Gartenschlaefer

(Selbst vom kleinsten Papierchen wie dieser Briefmarke kann man etwas lernen.)

Hinter trüben Wolken versteckt nahm er zu, bis er gestern Nacht dann hell auf mein Bett schien. Dabei hätte ich in den vergangenen Wochen viel Zeit gehabt, neben Husten und Fiebern, ihm ein bisschen beim Vollmöndeln zuzuschauen.

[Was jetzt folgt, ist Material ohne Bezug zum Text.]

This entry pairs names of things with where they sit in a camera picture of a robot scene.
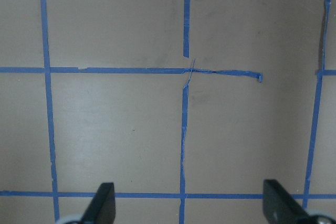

Stattdessen tigerte ich durch die Wohnung, räumte zu nächtlicher Stunde Tablare und Schubladen auf, liess mitternächtliche (gegen die Hausordnung) Maschinen verschwitzter Bettwäsche und verschiedene Hörbücher laufen, während ich die tränenden Augen mit Vaters grossen Taschentüchern abwischte.
Nur äusserst ungern gab ich zu: „Ich bin krank, Grippe.“
Zu frühester Morgenstunde blätterte ich die Zeitungen durch, lauter Tristesse. In Süddeutschland über 200 Grippentote, alles Senioren. Ich überflog die Todesanzeigen, bei welchen mir schien, dass die meisten der Verblichenen meinen Jahrgang hatten. Wenn sich dann endlich der Schlaf meldete, klemmte sich diese mausgraue Scheibe im Kopf fest, über welcher eine enggedrängte Leiste schwebte. Verzweifelt versuche ich, die unzähligen Tabs zu schliessen, damit mein Kopf nicht zerplatzte. Immer neue Dateien öffneten sich, bis ich erschöpft aufstand um wenigstens bei meinen diversen Geräten alle zu schliessen.

Regelmässig mache ich eine Runde im Garten, schaue den Tulpen beim Spriessen zu, schneide die Beerensträucher und schwinge den Reisigbesen – mir geht’s wieder gut. GsD.